Bonds: Optimism for Eurobonds strengthens
Continued discussions of the size and form of new financial support for Ukraine strengthened investor optimism and drove Eurobond prices.
Last week, the presidents of Ukraine and the United States met in New York, with President Trump confirming the US’s continued support for Ukraine via sales of weapons through NATO partners. Later into the week, the German Chancellor stated in a column for the Financial Times that the EU is working on an interest-free loan for Ukraine for EUR140bn that relies on frozen russian assets. However, he noted that these funds should not be used for Ukraine's general budgetary needs, but should rather be directed to purchases of weapons and strengthening Europe's defences. The week concluded with an interview of the President of Ukraine. He said that he had asked for long-range missiles and President Trump promised to work on this request.
Ukrainian Eurobond prices rose by an average of 2% on Friday. VRIs' price rose by nearly 3% to almost 81 cents per dollar of notional value, the highest since mid-March.
ICU view: Continued military support from the US through NATO and the preparation of a massive new EU support program for Ukraine have been the main catalysts for an increase in Eurobond prices. With regard to Chancellor Merz's comments, the key question is whether the EU will find it possible to provide funds for Ukraine for general budgetary needs. The potential financial package of EUR140bn could potentially fully cover the state budget needs for the next four years, even in the downside scenario of a prolonged war. However, should Germany insist that the funds be used exclusively for purchase of weapons, Ukraine will likely struggle to raise funds to finance other budgetary needs.
FX: Hryvnia fluctuation range broadens
Last week, the NBU let the hryvnia weaken to almost UAH41.5/US$, decreasing interventions.

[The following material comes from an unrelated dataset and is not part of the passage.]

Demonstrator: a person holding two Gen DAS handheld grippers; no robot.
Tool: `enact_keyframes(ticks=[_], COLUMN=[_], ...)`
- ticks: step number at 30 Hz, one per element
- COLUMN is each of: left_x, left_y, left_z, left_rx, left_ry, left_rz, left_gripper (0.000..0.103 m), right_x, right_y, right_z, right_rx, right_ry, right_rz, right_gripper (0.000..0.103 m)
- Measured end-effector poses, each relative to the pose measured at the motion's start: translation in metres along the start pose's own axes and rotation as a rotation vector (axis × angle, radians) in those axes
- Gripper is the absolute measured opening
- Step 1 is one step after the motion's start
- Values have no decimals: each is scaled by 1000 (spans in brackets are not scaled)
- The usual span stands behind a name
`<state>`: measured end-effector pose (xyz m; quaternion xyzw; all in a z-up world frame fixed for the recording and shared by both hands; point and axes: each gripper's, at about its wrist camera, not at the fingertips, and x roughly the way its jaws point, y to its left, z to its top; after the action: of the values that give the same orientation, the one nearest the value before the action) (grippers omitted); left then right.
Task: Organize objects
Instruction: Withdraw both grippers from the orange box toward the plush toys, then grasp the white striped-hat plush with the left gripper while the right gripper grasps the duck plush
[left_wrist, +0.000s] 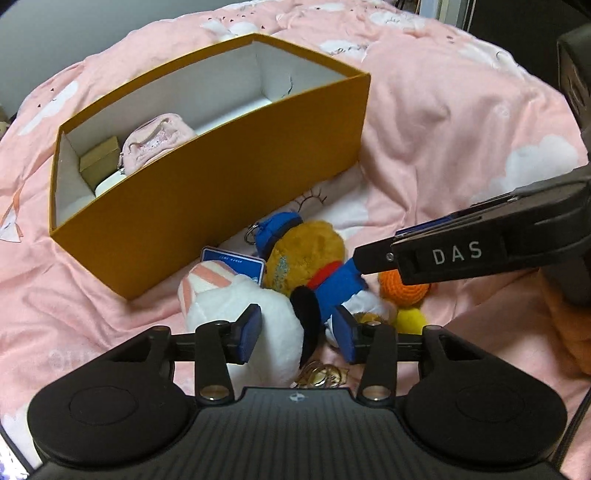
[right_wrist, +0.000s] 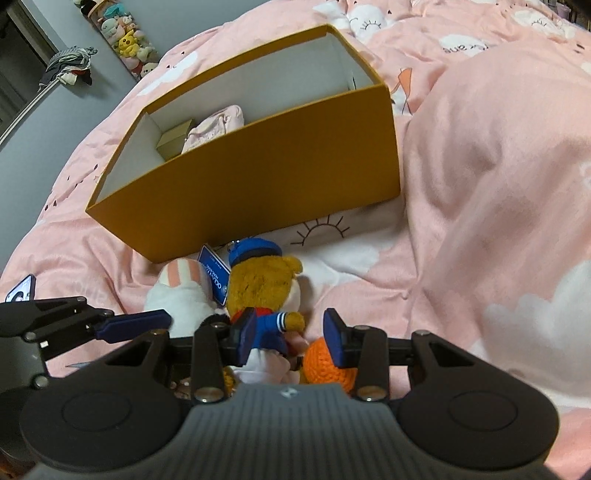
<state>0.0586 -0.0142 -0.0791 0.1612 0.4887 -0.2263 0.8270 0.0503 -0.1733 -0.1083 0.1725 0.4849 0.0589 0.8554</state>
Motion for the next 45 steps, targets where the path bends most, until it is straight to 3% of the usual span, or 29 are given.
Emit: enact_keyframes(ticks=[3, 5, 8, 11, 14, 16, 18, 22, 24, 29, 33, 34, 37, 41, 45], left_x=[-1, -1, -6, -16, -25, -29, -26, -28, -37, -47, -45, -44, -42, -32, -24], left_y=[4, 10, 29, 43, 51, 57, 64, 80, 83, 92, 93, 92, 89, 83, 76], left_z=[-3, -8, -16, -22, -28, -31, -34, -41, -41, -40, -37, -36, -35, -33, -29], left_rx=[-1, -13, -117, -188, -231, -248, -268, -349, -370, -462, -503, -502, -500, -478, -428], left_ry=[11, 26, 31, 8, -17, -21, 2, -3, -51, -118, -105, -101, -85, -35, -1], left_rz=[67, 141, 86, 81, 151, 219, 265, 212, 172, 25, -36, -44, -45, -51, 53], left_gripper=[53, 61, 59, 49, 36, 22, 21, 20, 20, 29, 54, 55, 56, 61, 65], right_x=[4, 3, 0, -2, -2, -2, 1, 21, 29, 32, 36, 37, 42, 42, 44], right_y=[2, 4, 12, 21, 28, 34, 46, 66, 75, 85, 88, 89, 93, 97, 102], right_z=[-1, -1, -1, -2, -2, -1, 0, 1, 1, 1, -4, -6, -15, -17, -19], right_rx=[-5, -25, -64, -112, -129, -156, -202, -252, -276, -296, -291, -297, -312, -337, -358], right_ry=[17, 13, -7, -20, -20, -26, -22, 33, 38, 36, 71, 82, 129, 119, 134], right_rz=[10, 26, 50, 66, 73, 98, 125, 174, 173, 266, 310, 314, 346, 371, 400], right_gripper=[42, 42, 42, 42, 42, 42, 35, 20, 19, 20, 32, 36, 36, 36, 36])
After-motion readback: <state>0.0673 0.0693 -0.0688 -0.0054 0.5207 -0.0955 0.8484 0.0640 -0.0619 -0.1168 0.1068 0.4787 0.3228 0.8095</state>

Last week, the NBU reduced its interventions to US$560m, again below the average weekly volume since the start of the full-scale war. At the same time, the NBU allowed the hryvnia exchange rate to fluctuate in a wider range. Last week, the official hryvnia exchange rate approached to UAH41.5/US$, the maximum since early August.
ICU view: Lower hard currency shortage due to the lack of one-off demand from governmental agencies allowed the NBU to again reduce FX sales from international reserves. At the same time, the National Bank has moved to show that it is prepared to widen the hryvnia fluctuations band.